Friday 1 April 2011

Scrimmage with Bashir

Usually, it's a sign of maturity when a software company hiring a development manager, where no manager has trod before. A sign that the business is expanding, that the team is attempting to learn from its mistakes. That was what I thought when they brought Bashir aboard at the firm where I was working as a low-intermediate developer.

Bash was an old friend of the senior elements of the team. He'd been through the same Phd program as they had and he was always the rockstar of the group. Bash could have been a stand up comedian; he could have had his own TV show; if he hadn't been married he could have had any girl he wanted. It was entirely likely that Bash would go out on patrol at nights, wearing his underpants on the outside, to fight crime.

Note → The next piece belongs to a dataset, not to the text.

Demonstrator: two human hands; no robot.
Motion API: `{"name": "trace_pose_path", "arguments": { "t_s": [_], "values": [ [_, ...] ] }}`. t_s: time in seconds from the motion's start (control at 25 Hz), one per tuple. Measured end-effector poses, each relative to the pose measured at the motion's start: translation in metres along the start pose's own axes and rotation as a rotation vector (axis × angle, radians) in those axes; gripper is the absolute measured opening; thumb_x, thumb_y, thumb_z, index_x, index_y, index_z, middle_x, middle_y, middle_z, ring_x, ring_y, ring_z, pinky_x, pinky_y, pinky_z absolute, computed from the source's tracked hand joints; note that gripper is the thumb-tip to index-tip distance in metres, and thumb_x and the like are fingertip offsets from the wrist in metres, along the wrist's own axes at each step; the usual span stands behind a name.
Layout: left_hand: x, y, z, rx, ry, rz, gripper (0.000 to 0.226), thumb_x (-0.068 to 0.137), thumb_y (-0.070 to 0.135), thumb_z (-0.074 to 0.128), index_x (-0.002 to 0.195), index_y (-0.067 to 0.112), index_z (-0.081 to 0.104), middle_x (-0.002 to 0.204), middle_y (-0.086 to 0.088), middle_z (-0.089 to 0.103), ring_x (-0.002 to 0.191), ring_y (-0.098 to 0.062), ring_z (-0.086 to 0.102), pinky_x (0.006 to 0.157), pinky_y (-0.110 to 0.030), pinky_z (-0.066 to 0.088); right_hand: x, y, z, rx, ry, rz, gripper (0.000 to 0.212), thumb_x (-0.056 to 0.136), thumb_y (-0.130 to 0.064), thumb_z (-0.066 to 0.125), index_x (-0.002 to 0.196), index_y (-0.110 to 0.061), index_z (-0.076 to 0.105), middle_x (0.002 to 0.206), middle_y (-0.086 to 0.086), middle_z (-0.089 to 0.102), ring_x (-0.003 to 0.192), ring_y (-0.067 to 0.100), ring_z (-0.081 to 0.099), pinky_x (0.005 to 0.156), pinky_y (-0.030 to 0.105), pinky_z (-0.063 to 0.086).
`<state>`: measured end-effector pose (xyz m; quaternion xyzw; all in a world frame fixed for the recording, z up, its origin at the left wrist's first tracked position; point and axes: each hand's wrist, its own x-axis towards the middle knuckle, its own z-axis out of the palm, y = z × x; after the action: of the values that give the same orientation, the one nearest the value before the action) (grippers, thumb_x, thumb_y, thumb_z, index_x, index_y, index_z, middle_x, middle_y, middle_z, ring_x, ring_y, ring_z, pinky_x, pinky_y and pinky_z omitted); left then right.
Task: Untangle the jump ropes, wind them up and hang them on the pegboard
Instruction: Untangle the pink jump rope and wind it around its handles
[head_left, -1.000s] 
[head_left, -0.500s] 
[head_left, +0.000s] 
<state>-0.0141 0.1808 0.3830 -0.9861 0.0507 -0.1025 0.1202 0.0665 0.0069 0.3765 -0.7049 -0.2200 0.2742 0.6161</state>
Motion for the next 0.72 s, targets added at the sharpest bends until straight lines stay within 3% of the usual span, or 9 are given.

After weeks of build up, Bashir turned out to be a personable, articulate, goateed, youngish dude. Seemed like a nice guy.  I had never worked under a proper dev manager before, so it took me a little bit longer to realize that I was dealing with a full-blooded corporate psychopath.

As soon as he took over the development group, Bashir started to address all of the obvious failings of the group. He staffed up, adding a QA department and another engineer to handle configuration management. then he started instituting procedures and processes. All of this was exactly what we needed, and I was very pleased that, finally, we were starting to act like a real software business. On paper, this was exactly what we needed.

Bashir, of course, was keen to hire either a/ people he knew from elsewhere and who he assumed would be devoutly loyal to him for finding them jobs, regardless of competence, or b/ whoever came cheapest. The new hires were all of them nice people, but quality varied.

Bashir had set up his team and arranged us all behind the line of scrimmage.... but it wasn't until the first kickoff that I realized he had us facing the wrong way.

Bashir called a meeting to discuss new procedures and processes. At least, that was what the invite said. He started by describing the software development lifecycle--waterfall model, of course, familiar to every computer science graduate of the last 25 years. But alarm bells started ringing when he got down into the day-to-day expectations he had of the development team.

Firstly, he wanted us to all keep our working copies of the source code on a network drive. That's right--fifteen developers would all be sharing a single drive, over the network, to work on a codebase of about 1.5 million lines. This was to prevent the danger of data loss, because apparently it was too difficult to back up individual machines on the network.

The next policy he had was that we needed the QA manager's written approval before we were allowed to check out a code module from source control.  Neelam, the holder of that new position, was a lovely woman who had graduated from a Comp. Sci program without any ability to code whatsoever. She was, however, pretty good at filling out forms.

In order to work on existing code, we had to have written approval from somebody non-technical.

I was used to working in an environment where your work was heavily scrutinized. Code reviews were lengthy and painful procedures when you finished any task, so the senior team members could ensure that your work met coding standards and followed the design. But here, under Bashir, somebody who couldn't read code had to give you permission to start work. There was no procedure for the end of a task--you checked your work in willy nilly and forgot about it.

I suggested (since this was supposed to be a discussion) that we were managing the wrong end of the process. No harm can come to the codebase before a programmer starts to work on it. "Checkouts are harmless," I said. "But we do need to manage checkins."

Eventually, Raj, the most senior developer, asked "Why?"

I was dumbfounded. "Because... that's the point where new code gets added to the project and it effects everyone else?"
"Well, obviously," said Raj, in the tones with which a father might address a child who is asking why the sky is up; affectionate and patronizing.
I tried another angle. "Well, how about, two programmers both check in the same file, and their changes are incompatible--or perhaps even in the same area of the code?"  I was pretty sure Raj would have to concede that merge conflicts were a sticky one.
"That' never happened to me int he ten years I've worked here."
"Uh, it happens to me at least one a week."
Raj didn't reply, he just looked around the room and shrugged, as if to say "Kids. They get up to the funniest things."

Bashir smiled at me and said he would take the matter under advisement. He called an end to the meeting and I went back to my office.

In the meantime, Neelam went crying to Bash--"Jared's after my job." Bashir, in turn, told her not to worry: her job (which I guess was pretty much confined to filling out requests, because, as QA manager, testing was beneath her) was safe. Then took out my personnel file and added a note confirming my status as office troublemaker.

Alone in my own office, I made space in a drawer to keep a pile of checkout forms.